** The task **
Look below for the line containing "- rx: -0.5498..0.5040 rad"; from there through the line containing "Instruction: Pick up", both lines included, please set down each line exactly and nothing else.

BEGIN

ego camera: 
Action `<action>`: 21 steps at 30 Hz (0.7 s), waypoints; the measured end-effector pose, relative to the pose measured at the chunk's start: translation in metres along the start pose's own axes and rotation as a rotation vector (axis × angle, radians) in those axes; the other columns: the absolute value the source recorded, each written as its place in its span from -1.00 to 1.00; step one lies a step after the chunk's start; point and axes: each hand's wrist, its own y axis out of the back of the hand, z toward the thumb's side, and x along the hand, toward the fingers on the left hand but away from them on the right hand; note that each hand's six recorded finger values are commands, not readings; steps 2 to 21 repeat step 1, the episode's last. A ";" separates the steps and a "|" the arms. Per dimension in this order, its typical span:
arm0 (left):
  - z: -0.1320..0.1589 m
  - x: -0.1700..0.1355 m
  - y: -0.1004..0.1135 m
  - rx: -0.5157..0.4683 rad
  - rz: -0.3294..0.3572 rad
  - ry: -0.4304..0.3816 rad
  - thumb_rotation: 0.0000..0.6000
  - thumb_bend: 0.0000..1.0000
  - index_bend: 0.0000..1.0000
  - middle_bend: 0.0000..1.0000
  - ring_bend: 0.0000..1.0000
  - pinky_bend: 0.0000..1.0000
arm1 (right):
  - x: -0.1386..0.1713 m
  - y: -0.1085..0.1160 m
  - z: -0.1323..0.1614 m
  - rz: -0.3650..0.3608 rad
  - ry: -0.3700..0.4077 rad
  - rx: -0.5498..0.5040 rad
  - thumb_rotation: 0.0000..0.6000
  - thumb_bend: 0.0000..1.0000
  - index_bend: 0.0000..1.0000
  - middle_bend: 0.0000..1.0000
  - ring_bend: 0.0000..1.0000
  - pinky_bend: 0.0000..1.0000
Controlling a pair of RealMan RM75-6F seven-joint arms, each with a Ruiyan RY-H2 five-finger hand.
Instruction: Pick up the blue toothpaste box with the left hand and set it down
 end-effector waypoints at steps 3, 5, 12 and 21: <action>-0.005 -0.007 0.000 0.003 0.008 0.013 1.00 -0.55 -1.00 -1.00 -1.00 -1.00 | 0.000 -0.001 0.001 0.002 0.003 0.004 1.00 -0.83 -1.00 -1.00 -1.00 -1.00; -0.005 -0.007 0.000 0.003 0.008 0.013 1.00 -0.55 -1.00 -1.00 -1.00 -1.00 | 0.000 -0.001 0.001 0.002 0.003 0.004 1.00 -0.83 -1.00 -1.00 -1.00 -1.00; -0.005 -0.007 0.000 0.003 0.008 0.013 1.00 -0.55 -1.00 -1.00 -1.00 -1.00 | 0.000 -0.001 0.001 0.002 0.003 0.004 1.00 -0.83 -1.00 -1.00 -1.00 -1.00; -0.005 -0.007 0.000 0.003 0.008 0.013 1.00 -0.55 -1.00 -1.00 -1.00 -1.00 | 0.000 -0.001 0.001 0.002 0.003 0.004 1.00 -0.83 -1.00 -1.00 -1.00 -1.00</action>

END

** Response **
  - rx: -0.5498..0.5040 rad
  - thumb_rotation: 0.0000..0.6000
  - thumb_bend: 0.0000..1.0000
  - index_bend: 0.0000..1.0000
  - middle_bend: 0.0000..1.0000
  - ring_bend: 0.0000..1.0000
  - pinky_bend: 0.0000..1.0000
Controlling a pair of RealMan RM75-6F seven-joint arms, each with a Ruiyan RY-H2 five-finger hand.
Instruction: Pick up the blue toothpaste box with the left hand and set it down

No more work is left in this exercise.